Da mesma forma, Rúben Amorim ficou a saber (e terá mostrado a quem vai decidir o próximo mercado) que na sua equipa é mais fácil substituir João Mário – Bragança e Matheus Nunes já o fizeram sem problemas… – do que Palhinha. Ou que, sobretudo, se tiver de abdicar de Palhinha tem de manter o outro pilar de estabilidade do meio-campo, que é João Mário e que está no clube emprestado pelo Inter. Se o jogo da Luz permitiu às segundas figuras acumular experiência para encararem mais facilmente uma época exigente, com campeonato e Liga dos Campeões, também terá servido para os dirigentes acalmarem expectativas e subirem a fasquia para o próximo plantel. E, ainda que com um destinatário mais vasto, essa terá sido também a mensagem que Jorge Jesus quis passar no final do jogo, quando reforçou que este Benfica está em linha para ser a melhor equipa da segunda volta – tem mais um ponto que o FC Porto e mais dois que o Sporting –, o que lhe legitima a teoria segundo a qual o surto de Covid19 no final de Janeiro foi o fator decisivo na perda da Liga por parte do Benfica que mais investiu em toda a história.

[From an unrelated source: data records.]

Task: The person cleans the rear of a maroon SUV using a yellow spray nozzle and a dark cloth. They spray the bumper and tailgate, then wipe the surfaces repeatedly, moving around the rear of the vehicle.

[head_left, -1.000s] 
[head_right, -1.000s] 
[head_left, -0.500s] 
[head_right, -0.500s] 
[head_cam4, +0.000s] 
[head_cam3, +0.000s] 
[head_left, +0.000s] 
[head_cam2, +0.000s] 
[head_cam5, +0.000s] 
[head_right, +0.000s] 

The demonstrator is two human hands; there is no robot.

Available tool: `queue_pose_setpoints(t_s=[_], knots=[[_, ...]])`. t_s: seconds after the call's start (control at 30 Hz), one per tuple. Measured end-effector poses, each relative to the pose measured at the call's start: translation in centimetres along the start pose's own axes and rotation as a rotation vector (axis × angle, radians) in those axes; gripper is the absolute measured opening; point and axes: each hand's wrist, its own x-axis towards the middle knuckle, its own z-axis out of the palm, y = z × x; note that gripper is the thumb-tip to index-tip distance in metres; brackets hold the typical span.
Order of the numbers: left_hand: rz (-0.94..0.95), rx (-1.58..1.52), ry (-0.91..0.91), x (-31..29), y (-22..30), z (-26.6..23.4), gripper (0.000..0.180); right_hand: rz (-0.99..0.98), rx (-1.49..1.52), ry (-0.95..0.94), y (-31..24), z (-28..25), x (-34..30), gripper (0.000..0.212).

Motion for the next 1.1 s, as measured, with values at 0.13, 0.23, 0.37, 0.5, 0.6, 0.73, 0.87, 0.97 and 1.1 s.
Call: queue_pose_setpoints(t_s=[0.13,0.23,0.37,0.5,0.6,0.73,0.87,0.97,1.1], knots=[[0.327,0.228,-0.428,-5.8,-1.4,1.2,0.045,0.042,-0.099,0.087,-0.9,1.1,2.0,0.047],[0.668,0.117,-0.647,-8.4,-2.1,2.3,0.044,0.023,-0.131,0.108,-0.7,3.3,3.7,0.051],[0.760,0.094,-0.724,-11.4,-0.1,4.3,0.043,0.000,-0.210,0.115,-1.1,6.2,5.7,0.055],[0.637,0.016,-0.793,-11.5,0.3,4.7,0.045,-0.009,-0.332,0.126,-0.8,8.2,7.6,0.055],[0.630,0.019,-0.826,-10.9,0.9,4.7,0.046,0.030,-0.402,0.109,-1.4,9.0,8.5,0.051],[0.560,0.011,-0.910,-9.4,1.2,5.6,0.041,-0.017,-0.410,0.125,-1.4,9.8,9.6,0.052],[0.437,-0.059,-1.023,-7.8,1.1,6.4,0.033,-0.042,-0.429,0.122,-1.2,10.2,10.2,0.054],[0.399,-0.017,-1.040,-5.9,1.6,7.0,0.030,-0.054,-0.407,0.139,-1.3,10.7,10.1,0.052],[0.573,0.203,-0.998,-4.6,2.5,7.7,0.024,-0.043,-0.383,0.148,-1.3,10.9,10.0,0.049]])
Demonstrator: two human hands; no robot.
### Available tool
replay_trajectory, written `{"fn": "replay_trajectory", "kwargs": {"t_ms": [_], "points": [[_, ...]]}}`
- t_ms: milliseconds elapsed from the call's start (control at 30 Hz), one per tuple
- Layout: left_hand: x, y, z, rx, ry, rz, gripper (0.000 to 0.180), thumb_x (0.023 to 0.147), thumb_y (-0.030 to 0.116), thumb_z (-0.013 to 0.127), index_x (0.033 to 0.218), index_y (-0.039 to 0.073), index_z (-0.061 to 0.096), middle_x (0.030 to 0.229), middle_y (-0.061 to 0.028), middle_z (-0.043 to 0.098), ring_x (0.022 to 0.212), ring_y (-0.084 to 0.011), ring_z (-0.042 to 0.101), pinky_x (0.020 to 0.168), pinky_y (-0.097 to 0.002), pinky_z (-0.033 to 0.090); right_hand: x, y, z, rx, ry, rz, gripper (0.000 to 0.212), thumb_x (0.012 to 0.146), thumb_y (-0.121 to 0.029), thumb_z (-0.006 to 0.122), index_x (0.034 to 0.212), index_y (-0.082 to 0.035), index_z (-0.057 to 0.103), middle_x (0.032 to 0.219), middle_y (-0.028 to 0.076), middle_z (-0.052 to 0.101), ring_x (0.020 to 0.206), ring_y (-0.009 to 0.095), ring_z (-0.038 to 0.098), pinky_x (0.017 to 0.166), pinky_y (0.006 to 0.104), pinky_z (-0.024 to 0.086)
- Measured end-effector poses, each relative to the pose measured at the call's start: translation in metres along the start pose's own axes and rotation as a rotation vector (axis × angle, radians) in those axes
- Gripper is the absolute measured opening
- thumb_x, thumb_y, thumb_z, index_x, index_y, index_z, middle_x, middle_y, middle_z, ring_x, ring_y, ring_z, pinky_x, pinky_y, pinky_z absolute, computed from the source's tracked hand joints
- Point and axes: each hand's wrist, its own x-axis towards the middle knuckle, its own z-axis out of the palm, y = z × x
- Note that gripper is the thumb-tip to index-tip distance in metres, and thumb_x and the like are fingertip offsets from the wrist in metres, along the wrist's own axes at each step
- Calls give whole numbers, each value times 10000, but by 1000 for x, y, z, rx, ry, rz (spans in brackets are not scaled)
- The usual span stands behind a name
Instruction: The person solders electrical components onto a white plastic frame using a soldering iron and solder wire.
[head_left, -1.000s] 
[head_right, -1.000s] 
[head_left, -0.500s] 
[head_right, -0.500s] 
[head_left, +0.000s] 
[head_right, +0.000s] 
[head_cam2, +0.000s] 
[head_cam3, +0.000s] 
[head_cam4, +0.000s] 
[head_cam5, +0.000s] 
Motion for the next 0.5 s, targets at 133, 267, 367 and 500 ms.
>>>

É claro que a Covid19 prejudicou a época do Benfica, que antes do surto, à 14ª jornada, era segundo, a quatro pontos do Sporting. Não estava à frente, como ele chega a alegar, mas não estava tão afastado como ficou três jornadas depois, no final da primeira volta, que fechou em quarto lugar, a 11 pontos dos leões. A resposta à questão inferida por Jorge Jesus – “teria este Benfica sido campeão sem Covid19?” –, no entanto, é tão irrelevante como foram sendo as respostas de Rúben Amorim quando lhe perguntavam, todas as semanas, se o Sporting era candidato ao título. E, no fundo, nem é a essa questão a que Jesus quer responder. Infere-a, como pergunta retórica, porque precisa que adeptos, dirigentes e até jogadores acreditem que sim, que sem Covid19 o Benfica estaria a celebrar no Marquês, de forma a legitimar mais um ataque à competição. O treinador do Benfica continua a ter um ego gigante mas nunca foi – nem é – idiota. Mas que para poder alegar que “para o ano é que é”, tem de aglutinar em vez de dividir. Precisa que os adeptos acreditem que ele não perdeu o toque, que Luís Filipe Vieira continue a achar que fez a escolha certa e que os jogadores mantenham a crença nas suas próprias capacidades. Caso contrário mais valia ter ficado no Brasil, onde tinha isso tudo e o mais que quisesse.